Nutrition Information
The Full “Feel-Good” Ingredient List
Gathering simple, quality ingredients is the first step to a great meal. Here’s everything you’ll need for this vibrant bowl.
- 1 ½ lbs boneless, skinless chicken breasts, cut into bite-sized pieces
- ½ cup low-sodium soy sauce or coconut aminos
- 3 tablespoons pure maple syrup or honey
- 2 tablespoons rice vinegar
- 2 cloves garlic, minced
- 1 tablespoon fresh ginger, grated
- 1 tablespoon cornstarch mixed with 2 tablespoons water
- 1 large head of broccoli, cut into florets
- 2 cups cooked brown rice or quinoa
- 1 tablespoon sesame oil (for cooking)
- Green onions and sesame seeds for garnish
My Clean & Simple Cooking Method
This process is straightforward and moves quickly. Have all your ingredients ready before you start for the smoothest experience.
- Start by making the teriyaki sauce. In a small bowl, whisk together the soy sauce, maple syrup, rice vinegar, garlic, and ginger. Set this aside for now.
- Heat the sesame oil in a large pan or wok over medium-high heat. Add the chicken pieces and cook for 5-7 minutes, until they are golden and cooked through.
- Pour your prepared sauce over the cooked chicken in the pan. Let it come to a gentle simmer.
- Give the cornstarch-water mixture a quick stir and then pour it into the simmering sauce. Stir constantly for about 1-2 minutes until the sauce thickens into a shiny glaze that coats the chicken. Remove the pan from the heat.

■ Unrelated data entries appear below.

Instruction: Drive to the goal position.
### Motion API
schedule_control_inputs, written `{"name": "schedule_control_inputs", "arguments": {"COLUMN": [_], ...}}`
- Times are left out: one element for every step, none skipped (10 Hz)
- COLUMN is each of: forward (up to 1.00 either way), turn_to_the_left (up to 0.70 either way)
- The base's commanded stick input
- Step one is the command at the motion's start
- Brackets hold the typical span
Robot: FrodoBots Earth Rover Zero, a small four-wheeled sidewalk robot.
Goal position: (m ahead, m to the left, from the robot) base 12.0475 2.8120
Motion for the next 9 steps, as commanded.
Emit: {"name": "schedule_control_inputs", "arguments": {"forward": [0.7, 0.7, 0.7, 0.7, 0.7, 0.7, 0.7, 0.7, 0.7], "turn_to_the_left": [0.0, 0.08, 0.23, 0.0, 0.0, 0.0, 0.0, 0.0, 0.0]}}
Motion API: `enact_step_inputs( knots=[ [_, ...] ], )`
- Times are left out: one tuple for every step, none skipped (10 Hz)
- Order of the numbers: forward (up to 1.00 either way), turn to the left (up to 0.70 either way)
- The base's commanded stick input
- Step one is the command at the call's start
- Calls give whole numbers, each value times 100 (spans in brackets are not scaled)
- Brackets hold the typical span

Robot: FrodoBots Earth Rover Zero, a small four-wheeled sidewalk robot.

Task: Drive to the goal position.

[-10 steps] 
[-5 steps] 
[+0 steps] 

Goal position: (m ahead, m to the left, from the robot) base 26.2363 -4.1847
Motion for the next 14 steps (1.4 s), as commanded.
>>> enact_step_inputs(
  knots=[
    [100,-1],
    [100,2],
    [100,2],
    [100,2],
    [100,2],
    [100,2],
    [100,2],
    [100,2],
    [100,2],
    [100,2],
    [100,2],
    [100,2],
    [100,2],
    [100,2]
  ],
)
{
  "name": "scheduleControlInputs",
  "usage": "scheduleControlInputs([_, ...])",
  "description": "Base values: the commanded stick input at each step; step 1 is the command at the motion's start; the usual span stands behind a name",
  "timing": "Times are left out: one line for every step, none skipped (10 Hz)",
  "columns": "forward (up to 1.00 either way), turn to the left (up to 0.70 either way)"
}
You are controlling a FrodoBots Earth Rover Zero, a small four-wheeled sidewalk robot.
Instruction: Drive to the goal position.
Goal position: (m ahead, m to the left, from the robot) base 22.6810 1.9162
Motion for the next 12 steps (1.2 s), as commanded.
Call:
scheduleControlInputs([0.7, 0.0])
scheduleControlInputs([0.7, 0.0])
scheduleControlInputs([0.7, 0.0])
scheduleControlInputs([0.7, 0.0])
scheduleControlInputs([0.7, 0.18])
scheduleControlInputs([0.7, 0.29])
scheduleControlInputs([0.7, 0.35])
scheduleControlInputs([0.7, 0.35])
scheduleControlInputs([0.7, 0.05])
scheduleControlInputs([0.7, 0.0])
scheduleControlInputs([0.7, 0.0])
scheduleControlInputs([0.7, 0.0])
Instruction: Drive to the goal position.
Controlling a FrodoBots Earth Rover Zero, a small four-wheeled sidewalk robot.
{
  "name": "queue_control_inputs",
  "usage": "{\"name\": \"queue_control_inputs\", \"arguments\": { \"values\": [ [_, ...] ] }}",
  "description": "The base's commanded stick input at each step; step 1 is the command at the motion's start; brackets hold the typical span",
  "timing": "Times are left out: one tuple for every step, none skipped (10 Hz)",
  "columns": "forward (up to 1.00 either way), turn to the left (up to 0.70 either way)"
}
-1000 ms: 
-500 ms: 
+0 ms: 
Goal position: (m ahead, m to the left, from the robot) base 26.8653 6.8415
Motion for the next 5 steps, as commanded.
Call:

- While the chicken cooks, steam your broccoli. You can do this in a steamer basket over boiling water for 4-5 minutes, or in the microwave with a splash of water. You want it bright green and tender-crisp.
- Now, build your bowls! Divide the cooked rice among four bowls. Top each with a generous portion of the glazed chicken and a heap of steamed broccoli.
- Finish each bowl with a sprinkle of sliced green onions and sesame seeds. This adds a fresh flavor and a lovely final touch.
How to Meal Prep This for the Week
This recipe is a meal-prep superstar. A little work on Sunday means delicious, healthy lunches all week long. If you’re looking for another great meal-prep idea that’s even more hands-off, try this simple slow cooker chicken jambalaya.
Cook the rice and the chicken separately. Let them cool completely before storing. Keep the chicken with its glaze and the broccoli in their own airtight containers in the fridge.
When you’re ready to eat, just reheat a portion of chicken and broccoli. Serve it over the cold or reheated rice. The components stay fresh and don’t get soggy. It’s the easiest way to make sure you have a good lunch ready to go.
Nutrition Notes
This is a balanced meal made with real ingredients. Here’s a general look at what you’re getting in one serving.
- Calories: Approximately 450-500
- Protein: 35-40g (excellent for muscle support)
- Carbohydrates: 50-55g (from wholesome grains)
- Fiber: 5-7g (thanks to broccoli and brown rice)
- Fat: 8-10g (mostly from the healthy sesame oil)
FREQUENTLY ASKED QUESTIONS
Can I use a different protein?
Absolutely! This sweet glaze is very versatile. Thinly sliced beef, firm tofu, or even shrimp would be wonderful here. Just adjust the cooking time for your chosen protein.
My sauce didn’t get very thick. What happened?
Make sure your sauce is simmering before you add the cornstarch mixture. Also, give the cornstarch and water a good stir right before adding it, as it settles quickly. Let it bubble for a full minute or two while stirring.
What other vegetables can I add?
Get creative! Sliced bell peppers, snap peas, shredded carrots, or mushrooms would all be fantastic. You can stir-fry them quickly in the pan before or after cooking the chicken.
I truly hope this recipe becomes a regular in your kitchen. It proves that food that makes you feel good can also be incredibly delicious and simple to make. For another effortless, flavor-packed dinner, you must try this easy slow cooker chicken jambalaya.
Dig into that bowl and enjoy every flavorful, nourishing bite. You deserve a meal that tastes this good and fuels you so well.